Un autor
Andrés Barba llegó en jeans, venía de España, 38 años, pero a lo más muestra 30, cabellera abundante y desordenada, calza unos tenis viejos y sucios. No hubo ninguna presentación, ni una palabra acerca de él, como si todo el auditorio conociera al muchacho, que carga con un título en filosofía y otro en filología hispánica, y que ha publicado siete novelas. Con la primera de 1998 – una novela corta de ochenta páginas – ganó el Premio Sender, con la segunda – La hermana de Katia – fue finalista del Premio Herralde. Con Versiones de Teresa ganó el Premio Torrente Ballester. Con su ensayo, La ceremonia del porno, ganó en el 2007 el Premio Anagrama de ensayo. Su obra ha sido traducida al inglés, al francés, al alemán, al servio al holandés, al italiano. Creo que en el auditorio nadie lo conocía. Fue mejor así, porque no llegó precedido de nada, simplemente se sentó y comenzó a hablar.
El tema: los talleres literarios. Seis momentos de trabajo que utiliza como pretexto para despacharse a hablar de la novela durante tres horas. Ha leído todas las novelas del mundo y ha digerido aquello de un modo afirmativo y sosegado. La tarea del taller – comienza - es educar para pensar narrativamente. Se necesita ampliar la inteligencia narrativa para que la escritura convoque inteligentemente a los lectores. Y algo de esa inteligencia consiste en la capacidad para escenificar, es decir, para inventar lugares y tiempo donde los personajes interactúan de manera comprometedora para el lector. Barba filosofa en voz alta, porque “el pensamiento se hace en la boca”.
La moral del relato. Un tema que como filósofo no puede eludir y como escritor le resulta perceptivamente contradictorio. De una parte acepta que las novelas cumplen un papel moral frente al lector, puesto que tienen que ver con su vida;pero, de otra, frente a la “suspensión moral” que Kundera se ve necesitado de introducir para marcar la diferencia – que a la novela conviene - entre la vida y la escena, dice Barba, aún bajo el efecto de la suspensión, la novela resultará moral, anulando así el medio de defensa a favor de Rushdie, que puso en escena un personaje que soñó un guionista que a su vez soñó el guión de una mala película en la que moralmente se ofende a un dios.
“Lo extraño no es que nos odien, lo extraño es que nos quieran”. Teníamos que llegar al mal en la novela, y más precisamente a la trivialización del mal, por el cual se lo despoja, o se lo desvictimiza de los efectos del juicio moral. Habla por Hanna Arendt y vuelve a reconocerse presa de esa ambigüedad en la que siempre terminamos instalados cuando nos movemos en la escena levantada entre los fronterizos dominios, de lo que por necesidad de referencia llamamos la realidad, y la ficción.

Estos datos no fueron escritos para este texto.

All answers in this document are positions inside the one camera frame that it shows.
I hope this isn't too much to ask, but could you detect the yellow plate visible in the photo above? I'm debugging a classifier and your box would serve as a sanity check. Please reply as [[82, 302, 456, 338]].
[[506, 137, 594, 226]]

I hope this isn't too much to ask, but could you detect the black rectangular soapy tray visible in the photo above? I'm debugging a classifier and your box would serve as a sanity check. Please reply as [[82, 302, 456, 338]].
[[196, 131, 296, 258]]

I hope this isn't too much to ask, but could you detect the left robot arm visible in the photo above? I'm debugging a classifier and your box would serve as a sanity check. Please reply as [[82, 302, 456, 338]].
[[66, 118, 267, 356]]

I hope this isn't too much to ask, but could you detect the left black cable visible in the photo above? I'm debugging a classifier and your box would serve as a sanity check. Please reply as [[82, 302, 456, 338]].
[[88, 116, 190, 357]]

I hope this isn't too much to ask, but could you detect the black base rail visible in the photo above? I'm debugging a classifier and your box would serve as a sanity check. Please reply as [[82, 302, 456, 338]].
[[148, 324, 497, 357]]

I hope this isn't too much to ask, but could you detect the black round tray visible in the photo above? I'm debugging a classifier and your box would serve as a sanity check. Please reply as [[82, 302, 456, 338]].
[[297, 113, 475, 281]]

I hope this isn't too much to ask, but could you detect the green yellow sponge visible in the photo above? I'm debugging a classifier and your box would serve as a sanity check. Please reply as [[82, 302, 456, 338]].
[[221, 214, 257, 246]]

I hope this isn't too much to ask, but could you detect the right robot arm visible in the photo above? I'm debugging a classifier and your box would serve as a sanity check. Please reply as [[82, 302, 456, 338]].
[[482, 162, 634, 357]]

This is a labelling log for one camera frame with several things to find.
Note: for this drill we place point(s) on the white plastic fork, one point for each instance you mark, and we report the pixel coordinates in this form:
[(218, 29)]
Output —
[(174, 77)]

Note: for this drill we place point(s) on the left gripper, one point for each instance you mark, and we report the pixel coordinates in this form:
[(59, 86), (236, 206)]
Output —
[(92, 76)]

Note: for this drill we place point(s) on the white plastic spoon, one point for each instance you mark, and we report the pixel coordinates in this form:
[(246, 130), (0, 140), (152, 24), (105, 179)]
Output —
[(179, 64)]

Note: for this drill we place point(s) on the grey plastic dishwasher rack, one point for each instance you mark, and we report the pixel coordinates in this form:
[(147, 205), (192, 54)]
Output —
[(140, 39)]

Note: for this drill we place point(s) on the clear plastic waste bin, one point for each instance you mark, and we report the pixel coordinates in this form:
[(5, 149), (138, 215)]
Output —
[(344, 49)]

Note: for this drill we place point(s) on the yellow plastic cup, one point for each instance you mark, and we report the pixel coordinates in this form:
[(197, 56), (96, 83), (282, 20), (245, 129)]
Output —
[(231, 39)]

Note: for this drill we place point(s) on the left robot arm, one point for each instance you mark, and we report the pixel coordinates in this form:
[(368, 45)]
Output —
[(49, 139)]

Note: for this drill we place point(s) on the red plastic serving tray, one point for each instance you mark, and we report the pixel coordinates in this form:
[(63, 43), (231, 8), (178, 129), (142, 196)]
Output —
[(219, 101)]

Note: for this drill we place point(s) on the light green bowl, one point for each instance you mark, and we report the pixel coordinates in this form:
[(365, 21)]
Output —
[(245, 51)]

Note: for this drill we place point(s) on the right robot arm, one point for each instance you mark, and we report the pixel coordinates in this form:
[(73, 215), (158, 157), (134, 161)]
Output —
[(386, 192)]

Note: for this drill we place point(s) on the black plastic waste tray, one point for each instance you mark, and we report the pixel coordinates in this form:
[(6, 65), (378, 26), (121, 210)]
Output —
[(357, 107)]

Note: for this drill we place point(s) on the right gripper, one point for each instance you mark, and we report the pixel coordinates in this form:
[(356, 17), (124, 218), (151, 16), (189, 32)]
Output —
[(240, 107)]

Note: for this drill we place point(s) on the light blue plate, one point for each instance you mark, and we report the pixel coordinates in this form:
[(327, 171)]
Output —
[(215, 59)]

Y naturalmente el cine que cambió en la novela el modo de narrar. Pero se encanta recordándole al auditorio que hay escenas de novela que jamás el cine podrá mostrar. La prueba de la insuficiencia audiovisual frente a la novela es la voz en off. Hay un intangible narrativo no escenificable en el cine, y entonces Barba nos lleva a Proust: imágenes poderosas de una intuitiva inteligencia reflexiva que pone a los personajes en un constante ejercicio de imaginación-evocación, por el cual el presente se hace comprensible en la medida de un pensamiento no visualmente escenificable en el dominio de la palabra
Y termina con la “ceremonia del porno”. Un relativo incalificable, una ambigüedad moral y corporal, una trampa para moralistas, una bomba para el inmoralismo. En un artículo de Teresa Tejeda, sobre el ensayo de Barba y Montes, ella recupera el sentido contradictorio del porno y de sus formas de pensarlo. Termina preguntándose si hay algo más porno que el porno, que analizar el porno, puesto que no existe una mirada más perversa y obscena que la del crítico.